| Amitai Regev | |
| Birth Date: | 7 December 1940 |
| Fields: | Mathematics |
| Workplaces: | Weizmann Institute of Science |
| Alma Mater: | Hebrew University of Jerusalem |
| Doctoral Advisor: | Shimshon Amitsur |
| Known For: | Regev's theorem, polynomial identity rings, connections between PI rings and representations of the symmetric group |
Amitai Regev (born December 7, 1940) is an Israeli mathematician, known for his work in ring theory.
He is the Herman P. Taubman Professor of Mathematics at the Weizmann Institute of Science. He received his doctorate from the Hebrew University of Jerusalem in 1972, under the direction of Shimshon Amitsur.

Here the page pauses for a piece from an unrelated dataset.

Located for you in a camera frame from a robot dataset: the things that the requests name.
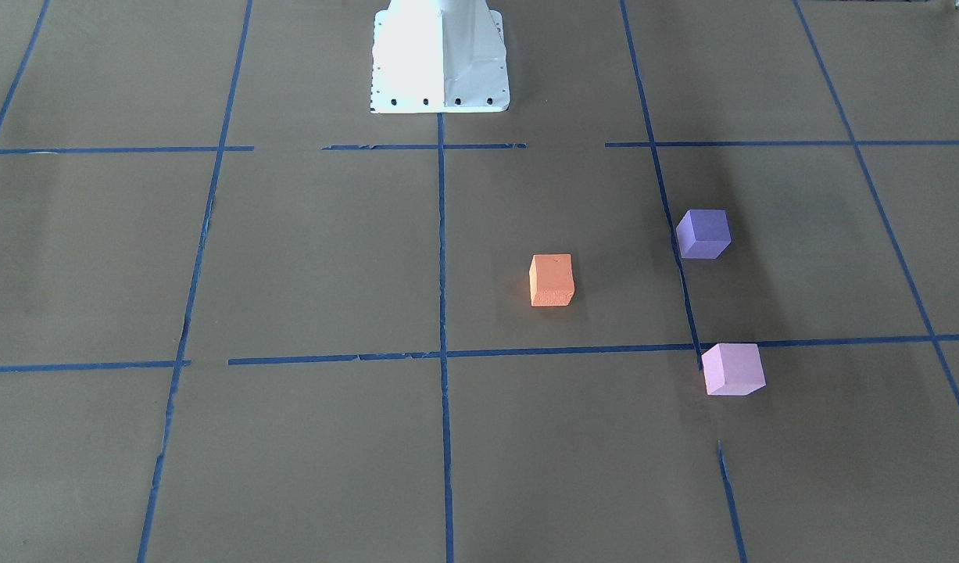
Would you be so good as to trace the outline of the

Regev has made significant contributions to the theory of polynomial identity rings (PI rings). In particular, he proved Regev's theorem that the tensor product of two PI rings is again a PI ring.[1] He developed so-called "Regev theory" that connects PI rings to representations of the symmetric group, and hence to Young tableaux. He has made seminal contributions to the asymptotic enumeration of Young tableaux and tableaux of hook shape, and together with William Beckner proved the Macdonald-Selberg conjecture for the infinite Lie algebras of type B, C, and D.